## YOUR ASSIGNMENT
Line by line, copy the data below exactly.

--- START ---

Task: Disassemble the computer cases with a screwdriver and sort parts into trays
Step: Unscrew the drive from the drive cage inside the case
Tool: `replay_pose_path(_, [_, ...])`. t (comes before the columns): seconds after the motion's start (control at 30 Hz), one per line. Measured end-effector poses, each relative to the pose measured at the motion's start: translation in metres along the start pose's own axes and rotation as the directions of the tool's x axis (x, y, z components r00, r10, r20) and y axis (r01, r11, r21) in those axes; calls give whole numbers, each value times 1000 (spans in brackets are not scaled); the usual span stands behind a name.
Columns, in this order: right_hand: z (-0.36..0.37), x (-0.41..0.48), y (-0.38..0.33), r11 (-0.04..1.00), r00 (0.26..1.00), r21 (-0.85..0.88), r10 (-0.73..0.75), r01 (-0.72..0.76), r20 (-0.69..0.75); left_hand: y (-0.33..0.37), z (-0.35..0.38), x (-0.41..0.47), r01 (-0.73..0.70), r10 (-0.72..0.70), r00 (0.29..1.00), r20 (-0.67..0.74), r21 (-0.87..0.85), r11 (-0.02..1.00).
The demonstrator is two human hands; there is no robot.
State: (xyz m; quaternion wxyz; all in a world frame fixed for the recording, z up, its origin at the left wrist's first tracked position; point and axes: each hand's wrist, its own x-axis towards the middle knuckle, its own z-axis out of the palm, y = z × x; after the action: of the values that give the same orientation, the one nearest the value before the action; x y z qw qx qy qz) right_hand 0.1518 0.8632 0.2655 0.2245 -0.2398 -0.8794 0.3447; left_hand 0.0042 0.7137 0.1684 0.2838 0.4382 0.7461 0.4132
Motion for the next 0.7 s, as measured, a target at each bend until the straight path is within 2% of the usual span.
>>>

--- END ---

## TASK ANSWER
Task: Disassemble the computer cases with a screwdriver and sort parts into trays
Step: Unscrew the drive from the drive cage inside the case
Tool: `replay_pose_path(_, [_, ...])`. t (comes before the columns): seconds after the motion's start (control at 30 Hz), one per line. Measured end-effector poses, each relative to the pose measured at the motion's start: translation in metres along the start pose's own axes and rotation as the directions of the tool's x axis (x, y, z components r00, r10, r20) and y axis (r01, r11, r21) in those axes; calls give whole numbers, each value times 1000 (spans in brackets are not scaled); the usual span stands behind a name.
Columns, in this order: right_hand: z (-0.36..0.37), x (-0.41..0.48), y (-0.38..0.33), r11 (-0.04..1.00), r00 (0.26..1.00), r21 (-0.85..0.88), r10 (-0.73..0.75), r01 (-0.72..0.76), r20 (-0.69..0.75); left_hand: y (-0.33..0.37), z (-0.35..0.38), x (-0.41..0.47), r01 (-0.73..0.70), r10 (-0.72..0.70), r00 (0.29..1.00), r20 (-0.67..0.74), r21 (-0.87..0.85), r11 (-0.02..1.00).
The demonstrator is two human hands; there is no robot.
State: (xyz m; quaternion wxyz; all in a world frame fixed for the recording, z up, its origin at the left wrist's first tracked position; point and axes: each hand's wrist, its own x-axis towards the middle knuckle, its own z-axis out of the palm, y = z × x; after the action: of the values that give the same orientation, the one nearest the value before the action; x y z qw qx qy qz) right_hand 0.1518 0.8632 0.2655 0.2245 -0.2398 -0.8794 0.3447; left_hand 0.0042 0.7137 0.1684 0.2838 0.4382 0.7461 0.4132
Motion for the next 0.7 s, as measured, a target at each bend until the straight path is within 2% of the usual span.
>>>

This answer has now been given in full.